◆ **WHAT TO PRODUCE**
For each entry that follows, produce an exact copy.

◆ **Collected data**
===============

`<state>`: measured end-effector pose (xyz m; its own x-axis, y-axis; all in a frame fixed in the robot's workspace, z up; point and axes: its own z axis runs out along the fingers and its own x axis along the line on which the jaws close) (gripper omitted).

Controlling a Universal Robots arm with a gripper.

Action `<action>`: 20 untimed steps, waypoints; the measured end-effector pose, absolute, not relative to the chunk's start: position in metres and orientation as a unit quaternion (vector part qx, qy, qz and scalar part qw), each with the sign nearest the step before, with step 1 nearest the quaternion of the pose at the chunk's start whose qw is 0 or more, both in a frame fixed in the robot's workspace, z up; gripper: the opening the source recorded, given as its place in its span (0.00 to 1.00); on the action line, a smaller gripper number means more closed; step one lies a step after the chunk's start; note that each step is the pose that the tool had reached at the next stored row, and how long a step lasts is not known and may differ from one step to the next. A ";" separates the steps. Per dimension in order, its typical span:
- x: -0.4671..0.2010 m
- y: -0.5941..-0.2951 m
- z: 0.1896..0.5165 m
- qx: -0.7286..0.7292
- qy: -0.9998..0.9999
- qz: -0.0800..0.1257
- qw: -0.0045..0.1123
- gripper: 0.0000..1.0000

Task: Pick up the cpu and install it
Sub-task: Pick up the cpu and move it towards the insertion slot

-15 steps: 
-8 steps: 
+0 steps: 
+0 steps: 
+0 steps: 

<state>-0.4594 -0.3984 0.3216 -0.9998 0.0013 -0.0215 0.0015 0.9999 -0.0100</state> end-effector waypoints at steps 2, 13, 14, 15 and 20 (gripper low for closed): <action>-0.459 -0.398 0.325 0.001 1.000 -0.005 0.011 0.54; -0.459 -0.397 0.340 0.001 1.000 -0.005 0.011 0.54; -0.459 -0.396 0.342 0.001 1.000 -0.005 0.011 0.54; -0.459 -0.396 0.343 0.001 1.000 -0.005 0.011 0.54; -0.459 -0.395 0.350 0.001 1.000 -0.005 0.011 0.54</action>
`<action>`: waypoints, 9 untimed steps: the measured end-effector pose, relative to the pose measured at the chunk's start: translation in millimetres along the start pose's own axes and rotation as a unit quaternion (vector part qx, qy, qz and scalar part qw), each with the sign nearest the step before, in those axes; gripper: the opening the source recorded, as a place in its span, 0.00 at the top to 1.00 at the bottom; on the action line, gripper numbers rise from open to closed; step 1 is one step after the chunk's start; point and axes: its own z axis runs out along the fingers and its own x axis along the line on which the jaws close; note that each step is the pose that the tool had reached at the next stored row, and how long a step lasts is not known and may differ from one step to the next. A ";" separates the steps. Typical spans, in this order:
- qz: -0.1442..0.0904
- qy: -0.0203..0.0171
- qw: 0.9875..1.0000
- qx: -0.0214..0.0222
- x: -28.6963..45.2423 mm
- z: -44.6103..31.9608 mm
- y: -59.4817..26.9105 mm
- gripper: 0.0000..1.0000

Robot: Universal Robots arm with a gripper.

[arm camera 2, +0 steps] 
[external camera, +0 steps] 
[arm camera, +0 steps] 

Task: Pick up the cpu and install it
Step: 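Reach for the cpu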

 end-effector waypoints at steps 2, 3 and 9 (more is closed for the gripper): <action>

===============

◆ **FINISHED EXERCISE**
`<state>`: measured end-effector pose (xyz m; its own x-axis, y-axis; all in a frame fixed in the robot's workspace, z up; point and axes: its own z axis runs out along the fingers and its own x axis along the line on which the jaws close) (gripper omitted).

Controlling a Universal Robots arm with a gripper.

Action `<action>`: 20 untimed steps, waypoints; the measured end-effector pose, absolute, not relative to the chunk's start: position in metres and orientation as a unit quaternion (vector part qx, qy, qz and scalar part qw), each with the sign nearest the step before, with step 1 nearest the quaternion of the pose at the chunk's start whose qw is 0 or more, both in a frame fixed in the robot's workspace, z up; gripper: the opening the source recorded, given as its place in its span (0.00 to 1.00); on the action line, a smaller gripper number means more closed; step one lies a step after the chunk's start; note that each step is the pose that the tool had reached at the next stored row, and how long a step lasts is not known and may differ from one step to the next. A ";" separates the steps. Per dimension in order, its typical span:
- x: -0.4671..0.2010 m
- y: -0.5941..-0.2951 m
- z: 0.1896..0.5165 m
- qx: -0.7286..0.7292
- qy: -0.9998..0.9999
- qz: -0.0800..0.1257
- qw: -0.0045..0.1123
- gripper: 0.0000..1.0000

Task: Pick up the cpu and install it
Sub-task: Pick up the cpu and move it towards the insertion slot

-15 steps: 
-8 steps: 
+0 steps: 
+0 steps: 
+0 steps: 

<state>-0.4594 -0.3984 0.3216 -0.9998 0.0013 -0.0215 0.0015 0.9999 -0.0100</state> end-effector waypoints at steps 2, 13, 14, 15 and 20 (gripper low for closed): <action>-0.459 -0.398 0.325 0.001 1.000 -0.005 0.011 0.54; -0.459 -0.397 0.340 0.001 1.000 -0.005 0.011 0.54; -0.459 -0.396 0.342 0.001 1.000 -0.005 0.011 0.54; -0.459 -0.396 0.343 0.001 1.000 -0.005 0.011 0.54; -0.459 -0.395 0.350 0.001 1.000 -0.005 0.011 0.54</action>
`<action>`: waypoints, 9 untimed steps: the measured end-effector pose, relative to the pose measured at the chunk's start: translation in millimetres along the start pose's own axes and rotation as a unit quaternion (vector part qx, qy, qz and scalar part qw), each with the sign nearest the step before, in those axes; gripper: the opening the source recorded, as a place in its span, 0.00 at the top to 1.00 at the bottom; on the action line, gripper numbers rise from open to closed; step 1 is one step after the chunk's start; point and axes: its own z axis runs out along the fingers and its own x axis along the line on which the jaws close; note that each step is the pose that the tool had reached at the next stored row, and how long a step lasts is not known and may differ from one step to the next. A ";" separates the steps. Typical spans, in this order:
- qz: -0.1442..0.0904
- qy: -0.0203..0.0171
- qw: 0.9875..1.0000
- qx: -0.0214..0.0222
- x: -28.6963..45.2423 mm
- z: -44.6103..31.9608 mm
- y: -59.4817..26.9105 mm
- gripper: 0.0000..1.0000

Robot: Universal Robots arm with a gripper.

[arm camera 2, +0 steps] 
[external camera, +0 steps] 
[arm camera, +0 steps] 

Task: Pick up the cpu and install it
Step: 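Reach for the cpu
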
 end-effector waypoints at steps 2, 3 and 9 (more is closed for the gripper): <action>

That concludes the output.